El festival de Benicàssim ya calienta motores para su edición número treinta y uno. Bajo el lema «The Place to Be», el Rototom Sunsplash acaba de soltar una primera avanzadilla de nombres que deja claro que el dancehall más actual y la raíz jamaicana volverán a darse la mano en agosto.
Si alguien pensaba que el Rototom se iba a acomodar tras tres décadas de historia, el anuncio de hoy despeja cualquier duda. Major Lazer Soundsystem aterrizará en el recinto de conciertos para demostrar por qué siguen siendo los reyes de la pista a nivel global, mezclando electrónica y ruidos jamaicanos sin pedir permiso. Pero ojo, que no vienen solos. La confirmación de Shenseea es, probablemente, el movimiento más inteligente de este avance: la artista jamaicana es ahora mismo el puente perfecto entre el dancehall más crudo y el pop internacional.
Entre el revival y la vieja escuela
Para los que buscan algo más pegado a la tradición, el cartel ya empieza a coger una fisonomía envidiable. Tenemos a Protoje, que sigue liderando ese «reggae revival» tan necesario, y a leyendas vivas como The Skatalites, que este año vendrán acompañados por Alpheus para dar una clase magistral de ska.
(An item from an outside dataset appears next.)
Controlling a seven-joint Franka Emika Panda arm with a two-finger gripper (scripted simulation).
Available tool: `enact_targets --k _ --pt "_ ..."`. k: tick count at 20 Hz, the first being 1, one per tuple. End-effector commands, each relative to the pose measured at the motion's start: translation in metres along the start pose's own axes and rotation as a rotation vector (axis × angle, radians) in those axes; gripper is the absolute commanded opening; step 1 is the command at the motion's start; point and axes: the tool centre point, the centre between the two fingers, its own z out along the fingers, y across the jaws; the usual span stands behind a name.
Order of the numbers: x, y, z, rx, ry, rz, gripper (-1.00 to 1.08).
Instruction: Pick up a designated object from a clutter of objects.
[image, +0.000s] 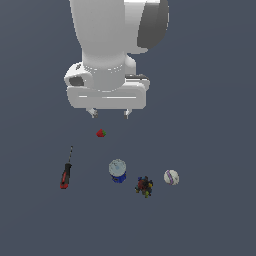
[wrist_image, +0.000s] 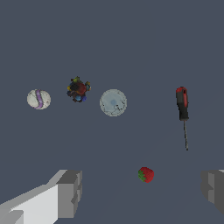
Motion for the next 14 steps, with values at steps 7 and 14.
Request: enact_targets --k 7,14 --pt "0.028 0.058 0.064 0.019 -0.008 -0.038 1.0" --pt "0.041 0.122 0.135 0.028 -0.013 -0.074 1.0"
También se han dejado caer nombres que son fijos en las listas de reproducción de cualquier amante del género en Europa, como los franceses Dub Inc, que nunca fallan en directo, o la potencia de Queen Omega. El mestizaje más cercano tendrá su cuota con el proyecto G-5 (donde se juntan Kiko Veneno y Muchachito, entre otros), aportando ese toque de rumba y calle que tan bien sienta al sol de Castellón.
Una semana (y un día) de vibes
La cita principal será del 17 al 22 de agosto, pero la organización ha decidido estirar el chicle este año. El 16 de agosto habrá una Welcome Party para ir entrando en calor, una jornada previa que servirá de toma de contacto antes de que el Main Stage empiece a rugir de verdad.
Con los abonos ya en preventa y un cartel que promete ser de los más eclécticos de los últimos años, el Rototom vuelve a posicionarse como el refugio veraniego para los que entienden la música como un idioma común.